4. The process as claimed in claim 1, wherein the protic solvent employed in step a) and d) are selected from a group comprising of methanol, ethanol, isopropyl alcohol (IPA), n-propanol, n-butanol, water or the like.

5. A process for the purification of 6-aminohexanoic acid (I), comprising steps of:
(i). providing a solution of 6-aminohexanoic acid (I), in a protic solvent;
(ii). treating with decolorizing agent;
(iii). adding protic solvent and heating to 70-80°C; and
(iv). isolating pure 6-aminohexanoic acid (I).

6. The process as claimed in claim 5, wherein the protic solvent employed is selected from the group comprising of water, methanol, ethanol, isopropyl alcohol (IPA), n-propanol, n-butanol or mixture thereof.

7. The process as claimed in claim 5, wherein the decolorizing agent used is neutral charcoal.

8. The process as claimed in claim 5, wherein purity of 6-aminohexanoic acid product is greater than 99.5% as determined by HPLC.
9. The process as claimed in claim 5, wherein the impurity level of 6-aminohexanoic acid is less than 0.5% (w/w), preferably less than 0.2% (w/w).

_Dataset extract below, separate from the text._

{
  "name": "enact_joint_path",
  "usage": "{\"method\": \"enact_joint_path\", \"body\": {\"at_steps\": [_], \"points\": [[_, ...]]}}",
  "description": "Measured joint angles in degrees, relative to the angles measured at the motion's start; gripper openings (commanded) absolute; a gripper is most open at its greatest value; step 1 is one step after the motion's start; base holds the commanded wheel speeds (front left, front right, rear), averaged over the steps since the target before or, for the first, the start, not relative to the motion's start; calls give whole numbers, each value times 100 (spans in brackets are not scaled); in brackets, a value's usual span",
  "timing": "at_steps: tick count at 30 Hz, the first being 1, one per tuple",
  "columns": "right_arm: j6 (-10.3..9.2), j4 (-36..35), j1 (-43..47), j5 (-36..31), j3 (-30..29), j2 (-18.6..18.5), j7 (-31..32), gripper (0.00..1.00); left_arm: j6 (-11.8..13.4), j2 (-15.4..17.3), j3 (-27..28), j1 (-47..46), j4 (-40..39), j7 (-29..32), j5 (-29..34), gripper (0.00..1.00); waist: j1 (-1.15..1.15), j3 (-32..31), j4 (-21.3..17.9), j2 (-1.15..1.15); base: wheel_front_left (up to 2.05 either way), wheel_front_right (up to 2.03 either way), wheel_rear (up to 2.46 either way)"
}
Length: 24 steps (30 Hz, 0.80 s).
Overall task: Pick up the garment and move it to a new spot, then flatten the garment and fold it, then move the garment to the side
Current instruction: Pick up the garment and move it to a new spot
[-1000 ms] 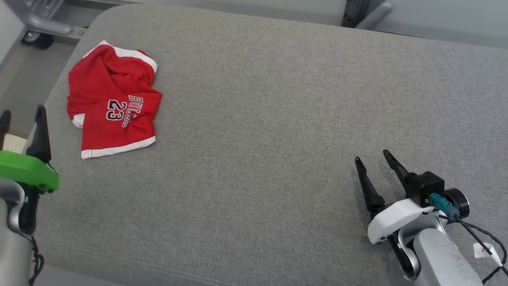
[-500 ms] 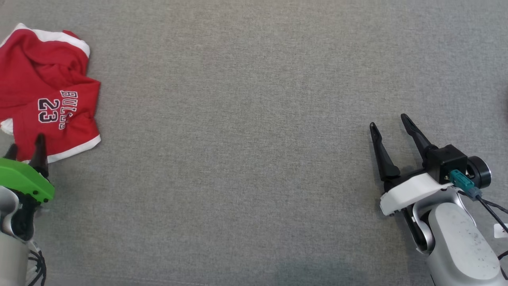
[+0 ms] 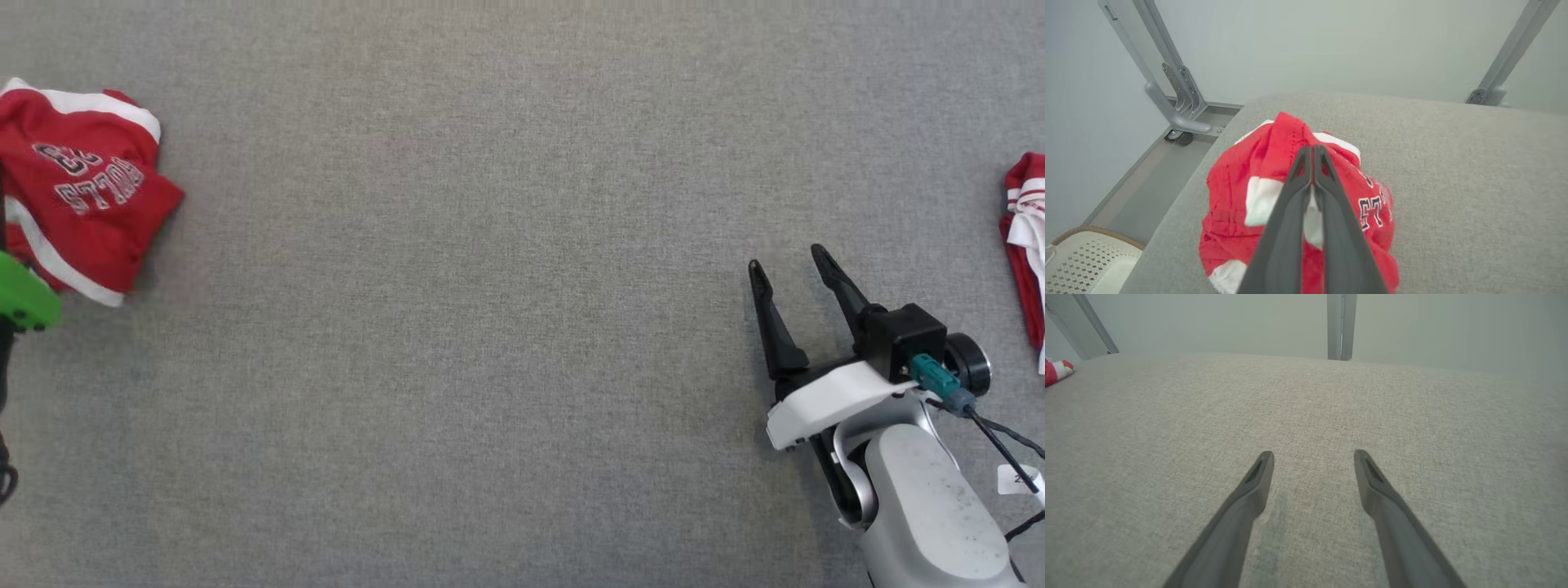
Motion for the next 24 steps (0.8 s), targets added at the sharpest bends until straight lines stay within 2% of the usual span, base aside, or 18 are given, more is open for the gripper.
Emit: {"method": "enact_joint_path", "body": {"at_steps": [4,7,11,15,20,24], "points": [[0,77,54,47,10,148,-1,100,0,231,-431,-500,-658,-146,178,0,0,-244,-5,0,0,0,0],[0,113,123,90,18,248,-1,100,-1,159,-713,-781,-1207,-191,321,0,0,-425,-48,0,0,0,0],[0,141,164,141,-33,345,-1,100,0,-335,-918,-843,-1749,-225,158,0,0,-598,-210,0,0,0,0],[0,132,159,160,-67,399,-1,100,0,-951,-1452,-740,-2001,-144,183,0,0,-692,-480,0,0,0,0],[0,85,156,146,-191,420,-1,100,0,-2017,-2068,-513,-1909,-82,88,0,0,-696,-931,0,0,0,0],[0,74,147,129,-242,428,-1,100,0,-2673,-2627,-398,-1613,-125,81,0,0,-636,-1332,0,0,0,0]]}}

10. A process for the preparation of crystalline form of 6-aminohexanoic acid (I), characterized by X-ray diffraction spectrum having peaks expressed as 2? values at about10.54, 11.88, 21.58, 23.93, 28.29 ± 0.2 degrees, said process comprising the steps of:


a) reacting cyclohexanone (IV)

with hydroxylamine hydrochloride in the presence of base and protic solvent to obtain cyclohexanone oxime (III);

b) reacting cyclohexanone oxime (III) in the presence of acid to form azepan-2-one (II);

c) reacting azepan-2-one (caprolactam) (II) with a suitable acid to obtain crude 6-aminohexanoic acid (I);
d) providing a solution of 6-aminohexanoic acid (I), in a protic solvent;
e) treating with decolorizing agent;
f) adding protic solvent and heating to 70-80°C; and
g) isolating crystalline form of 6-aminohexanoic acid (I).